What you should do:
Tally every line below where "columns" appears, then report the total alone.

Data below:
=== Begin Enclosure ===
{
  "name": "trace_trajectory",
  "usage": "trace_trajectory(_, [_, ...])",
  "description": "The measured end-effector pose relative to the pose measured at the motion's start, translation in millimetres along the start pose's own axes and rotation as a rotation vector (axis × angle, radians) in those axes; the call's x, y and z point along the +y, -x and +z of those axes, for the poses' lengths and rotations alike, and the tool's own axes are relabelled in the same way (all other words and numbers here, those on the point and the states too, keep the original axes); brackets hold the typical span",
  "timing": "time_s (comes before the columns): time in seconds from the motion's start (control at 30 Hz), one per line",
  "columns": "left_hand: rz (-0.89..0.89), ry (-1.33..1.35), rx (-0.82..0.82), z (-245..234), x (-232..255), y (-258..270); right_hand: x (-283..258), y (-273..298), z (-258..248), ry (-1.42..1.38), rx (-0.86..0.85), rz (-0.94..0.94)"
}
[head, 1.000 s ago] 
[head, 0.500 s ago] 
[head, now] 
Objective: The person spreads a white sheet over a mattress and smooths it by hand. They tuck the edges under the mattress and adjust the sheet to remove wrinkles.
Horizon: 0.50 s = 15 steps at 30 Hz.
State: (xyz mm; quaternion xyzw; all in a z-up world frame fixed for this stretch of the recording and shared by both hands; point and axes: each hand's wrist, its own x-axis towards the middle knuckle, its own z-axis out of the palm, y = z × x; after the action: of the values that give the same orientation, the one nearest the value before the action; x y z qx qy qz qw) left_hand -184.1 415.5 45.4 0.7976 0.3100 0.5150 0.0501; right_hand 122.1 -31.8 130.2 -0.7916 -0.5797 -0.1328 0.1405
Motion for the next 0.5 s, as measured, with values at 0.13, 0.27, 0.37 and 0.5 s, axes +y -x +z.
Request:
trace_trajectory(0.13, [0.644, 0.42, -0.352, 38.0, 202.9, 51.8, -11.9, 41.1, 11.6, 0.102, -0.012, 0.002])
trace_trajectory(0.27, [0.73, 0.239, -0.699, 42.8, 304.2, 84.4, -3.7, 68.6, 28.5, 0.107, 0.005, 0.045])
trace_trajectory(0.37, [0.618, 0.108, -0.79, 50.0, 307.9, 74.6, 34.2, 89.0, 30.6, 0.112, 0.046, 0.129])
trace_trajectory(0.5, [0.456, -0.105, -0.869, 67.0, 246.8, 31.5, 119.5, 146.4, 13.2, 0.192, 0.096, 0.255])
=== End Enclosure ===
Solution for this task:
2